In the 1970s and 1980s, formal models of successful aging emerged. In their influential 1987 article, Rowe and Kahn noted that research on aging was historically dominated by efforts to discriminate between pathological and “normal” aging, with little effort being devoted to understanding the upper end of the continuum (i.e., successful aging). Successful aging was characterized as involving three components: a) freedom from disease and disability, b) high cognitive and physical functioning, and c) social and productive engagement. The MacArthur Network on Successful Aging operationalized these criteria, and followed over a period of seven years a sample of 1000 older adults who met the criteria. Another prominant model of successful aging proposed around the same time period was that of Baltes, who described successful aging in terms of lifespan developmental trajectories, with a focus on behavioral and psychological adaptation to losses.

“There are innumerable important questions about health and aging that psychologists are poised to answer,” says researcher, Denise Park, PhD, of the University of Michigan.

Decline not inevitable

In fact, a new paradigm, centering on the idea that memory and cognitive power don’t necessarily decline with age as traditionally thought, is taking hold within the psychology community.

That concept gained momentum with study results released last fall by a team of Princeton University psychologists. They found that adults continue to grow new brain cells throughout life. Those late-generated cells, they found, may allow older people to bolster their learning and memory capabilities, or even to stave off declines. Such capabilities were never envisioned under the old theory that cells stopped forming - and actually started dying - by age 40.

The byproduct of that report - by Elizabeth Gould, PhD, Alison J. Reeves, Michael S.A. Graziano, PhD, and Charles G. Gross, PhD, in the Oct. 15 issue of Science (Vol. 286, No. l, p. 548-552) - has been hope among researchers.

Why? John Cavanaugh, PhD, a researcher on aging issues at the University of North Carolina at Wilmington, believes the answer lies buried in memory, and filed under “Beliefs.”

“With memory, it does appear that people’s belief systems are important,” says Cavanaugh. “There are hints that the kinds of things people tell themselves [about their ability to remember] matter.”

Older people, for instance, might believe their memory and intellectual power is insufficient, and therefore may avoid learning how to use a computer, or may shy away from a training course in strategies for learning and retaining new information.

“The stereotype is that memory is supposed to decline,” adds Cavanaugh, “but that’s still an open question.”

Peter Martin, PhD, a professor of human development at Iowa State puts it even more bluntly: “No matter what your age, the memory is still trainable.

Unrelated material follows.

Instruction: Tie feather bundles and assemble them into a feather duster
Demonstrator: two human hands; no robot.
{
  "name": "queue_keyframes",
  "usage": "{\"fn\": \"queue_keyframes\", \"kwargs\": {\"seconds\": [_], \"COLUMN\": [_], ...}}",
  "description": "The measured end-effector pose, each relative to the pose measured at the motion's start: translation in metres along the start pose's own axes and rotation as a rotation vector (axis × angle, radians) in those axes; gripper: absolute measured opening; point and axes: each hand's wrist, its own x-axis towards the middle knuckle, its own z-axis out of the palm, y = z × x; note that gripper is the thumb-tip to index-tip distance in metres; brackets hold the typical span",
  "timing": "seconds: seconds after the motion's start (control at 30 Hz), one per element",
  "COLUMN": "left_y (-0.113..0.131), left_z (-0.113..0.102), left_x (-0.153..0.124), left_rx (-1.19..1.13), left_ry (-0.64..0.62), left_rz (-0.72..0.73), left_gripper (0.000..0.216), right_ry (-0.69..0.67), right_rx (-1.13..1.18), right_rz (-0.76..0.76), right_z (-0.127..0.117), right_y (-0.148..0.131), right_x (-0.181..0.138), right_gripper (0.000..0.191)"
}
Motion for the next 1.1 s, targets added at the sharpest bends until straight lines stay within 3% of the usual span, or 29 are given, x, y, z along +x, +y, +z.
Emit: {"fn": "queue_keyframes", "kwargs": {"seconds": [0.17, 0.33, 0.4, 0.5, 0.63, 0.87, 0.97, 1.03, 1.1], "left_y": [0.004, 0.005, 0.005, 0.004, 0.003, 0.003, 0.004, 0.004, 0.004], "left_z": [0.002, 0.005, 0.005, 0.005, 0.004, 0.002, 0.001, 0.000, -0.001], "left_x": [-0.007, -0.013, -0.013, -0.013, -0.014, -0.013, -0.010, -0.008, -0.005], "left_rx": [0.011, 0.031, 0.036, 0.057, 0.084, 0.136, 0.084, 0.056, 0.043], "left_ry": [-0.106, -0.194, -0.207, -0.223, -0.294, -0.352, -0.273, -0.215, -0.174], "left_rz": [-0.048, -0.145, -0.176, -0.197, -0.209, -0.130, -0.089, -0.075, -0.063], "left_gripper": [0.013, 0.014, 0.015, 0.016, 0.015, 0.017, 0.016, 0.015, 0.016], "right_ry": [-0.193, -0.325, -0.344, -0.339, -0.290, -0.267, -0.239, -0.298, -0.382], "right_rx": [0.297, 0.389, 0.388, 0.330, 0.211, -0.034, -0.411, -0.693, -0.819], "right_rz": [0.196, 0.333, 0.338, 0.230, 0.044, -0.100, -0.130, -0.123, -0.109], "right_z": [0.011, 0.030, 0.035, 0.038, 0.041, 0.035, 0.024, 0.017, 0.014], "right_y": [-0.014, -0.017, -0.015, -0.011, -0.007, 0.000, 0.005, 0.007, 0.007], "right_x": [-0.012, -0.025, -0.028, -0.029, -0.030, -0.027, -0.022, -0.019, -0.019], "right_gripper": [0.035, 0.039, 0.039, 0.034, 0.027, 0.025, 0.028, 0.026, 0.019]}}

You can teach an old dog new tricks.”

Pursuing that theory, researchers are studying the value of having older adults develop memory strategies, perform a daily self-monitoring of their memory and carry out regular mental exercises - for example using associations with one or more of the senses, to encode information into memory.

But people have to make a conscious decision to do this,” says researcher Robin West, PhD, at the University of Florida. “It’s not going to occur automatically.”

Successful aging: THE SECOND 50 In the meantime, other researchers are approaching the memory puzzle by looking beyond the strategic to the very tactical issues faced in everyday life. A group of Georgia Tech researchers, for example, used the daily crossword puzzle as a model for studying differences between young and old in “novel problem-solving” and in memory recall.

Timothy Salthouse, PhD, and David Hambrick, PhD, of Georgia Tech, whose report appeared in the Journal of Experimental Psychology (Vol. 128, No. 21, p. 131-164), were surprised to find no evidence that crossword puzzle-solving reduced, in older adults, the known age-related decline in problem solving ability - nor did it increase the known age-related gains in stored memory.